WORK TASK
Copy each record below without changing a single word.

Data records:
- Opening Delimiter -

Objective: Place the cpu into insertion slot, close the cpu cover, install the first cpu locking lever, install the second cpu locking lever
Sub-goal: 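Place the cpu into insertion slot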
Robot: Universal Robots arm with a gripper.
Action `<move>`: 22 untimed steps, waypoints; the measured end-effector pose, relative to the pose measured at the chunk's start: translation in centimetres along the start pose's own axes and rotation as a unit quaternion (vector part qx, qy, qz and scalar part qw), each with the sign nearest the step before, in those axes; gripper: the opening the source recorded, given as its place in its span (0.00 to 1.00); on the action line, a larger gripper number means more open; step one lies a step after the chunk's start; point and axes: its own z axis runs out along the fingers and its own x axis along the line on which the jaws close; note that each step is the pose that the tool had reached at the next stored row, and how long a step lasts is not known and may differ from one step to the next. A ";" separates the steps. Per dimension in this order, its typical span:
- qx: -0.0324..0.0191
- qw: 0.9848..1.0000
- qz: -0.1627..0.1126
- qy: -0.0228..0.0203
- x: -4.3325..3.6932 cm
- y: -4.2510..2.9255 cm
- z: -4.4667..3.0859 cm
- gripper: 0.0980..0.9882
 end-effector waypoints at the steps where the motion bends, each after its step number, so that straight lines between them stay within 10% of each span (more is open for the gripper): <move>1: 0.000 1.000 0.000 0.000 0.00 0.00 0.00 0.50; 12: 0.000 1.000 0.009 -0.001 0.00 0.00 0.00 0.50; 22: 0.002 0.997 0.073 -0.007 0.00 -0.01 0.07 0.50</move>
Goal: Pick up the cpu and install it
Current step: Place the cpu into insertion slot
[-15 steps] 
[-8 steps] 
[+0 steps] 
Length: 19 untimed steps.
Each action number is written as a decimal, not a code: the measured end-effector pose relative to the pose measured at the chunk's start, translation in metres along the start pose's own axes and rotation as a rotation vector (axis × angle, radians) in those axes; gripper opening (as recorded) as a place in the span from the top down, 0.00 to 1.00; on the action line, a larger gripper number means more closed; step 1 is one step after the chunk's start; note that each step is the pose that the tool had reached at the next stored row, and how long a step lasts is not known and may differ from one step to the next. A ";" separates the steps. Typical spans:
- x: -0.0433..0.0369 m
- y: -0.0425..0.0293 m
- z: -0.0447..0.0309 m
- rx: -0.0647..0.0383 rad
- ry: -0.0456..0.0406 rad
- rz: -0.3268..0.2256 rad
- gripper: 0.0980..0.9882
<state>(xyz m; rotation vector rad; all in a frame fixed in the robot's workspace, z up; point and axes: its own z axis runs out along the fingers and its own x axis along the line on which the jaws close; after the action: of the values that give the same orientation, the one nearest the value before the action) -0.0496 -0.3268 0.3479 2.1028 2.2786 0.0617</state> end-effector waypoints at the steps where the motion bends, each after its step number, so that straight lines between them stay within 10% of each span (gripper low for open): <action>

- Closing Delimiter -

RESPONSE BOX
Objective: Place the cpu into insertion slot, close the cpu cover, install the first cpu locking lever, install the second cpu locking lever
Sub-goal: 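Place the cpu into insertion slot
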Robot: Universal Robots arm with a gripper.
Action `<move>`: 22 untimed steps, waypoints; the measured end-effector pose, relative to the pose measured at the chunk's start: translation in centimetres along the start pose's own axes and rotation as a unit quaternion (vector part qx, qy, qz and scalar part qw), each with the sign nearest the step before, in those axes; gripper: the opening the source recorded, given as its place in its span (0.00 to 1.00); on the action line, a larger gripper number means more open; step one lies a step after the chunk's start; point and axes: its own z axis runs out along the fingers and its own x axis along the line on which the jaws close; note that each step is the pose that the tool had reached at the next stored row, and how long a step lasts is not known and may differ from one step to the next. A ";" separates the steps. Per dimension in this order, its typical span:
- qx: -0.0324..0.0191
- qw: 0.9848..1.0000
- qz: -0.1627..0.1126
- qy: -0.0228..0.0203
- x: -4.3325..3.6932 cm
- y: -4.2510..2.9255 cm
- z: -4.4667..3.0859 cm
- gripper: 0.0980..0.9882
 end-effector waypoints at the steps where the motion bends, each after its step number, so that straight lines between them stay within 10% of each span (more is open for the gripper): <move>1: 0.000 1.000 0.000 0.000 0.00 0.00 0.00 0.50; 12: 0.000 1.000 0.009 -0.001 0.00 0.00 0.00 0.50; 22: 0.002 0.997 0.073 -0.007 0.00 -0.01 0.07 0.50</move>
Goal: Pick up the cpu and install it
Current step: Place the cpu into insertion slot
[-15 steps] 
[-8 steps] 
[+0 steps] 
Length: 19 untimed steps.
Each action number is written as a decimal, not a code: the measured end-effector pose relative to the pose measured at the chunk's start, translation in metres along the start pose's own axes and rotation as a rotation vector (axis × angle, radians) in those axes; gripper opening (as recorded) as a place in the span from the top down, 0.00 to 1.00; on the action line, a larger gripper number means more closed; step 1 is one step after the chunk's start; note that each step is the pose that the tool had reached at the next stored row, and how long a step lasts is not known and may differ from one step to the next. A ";" separates the steps. Typical spans:
- x: -0.0433..0.0369 m
- y: -0.0425..0.0293 m
- z: -0.0447..0.0309 m
- rx: -0.0647..0.0383 rad
- ry: -0.0456..0.0406 rad
- rz: -0.3268..0.2256 rad
- gripper: 0.0980..0.9882
<state>(xyz m; rotation vector rad; all in a frame fixed in the robot's workspace, z up; point and axes: its own z axis runs out along the fingers and its own x axis along the line on which the jaws close; after the action: of the values that give the same orientation, the one nearest the value before the action) -0.0496 -0.3268 0.3479 2.1028 2.2786 0.0617</state> end-effector waypoints at the steps where the motion bends, each after its step number, so that straight lines between them stay within 10% of each span (gripper low for open): <action>

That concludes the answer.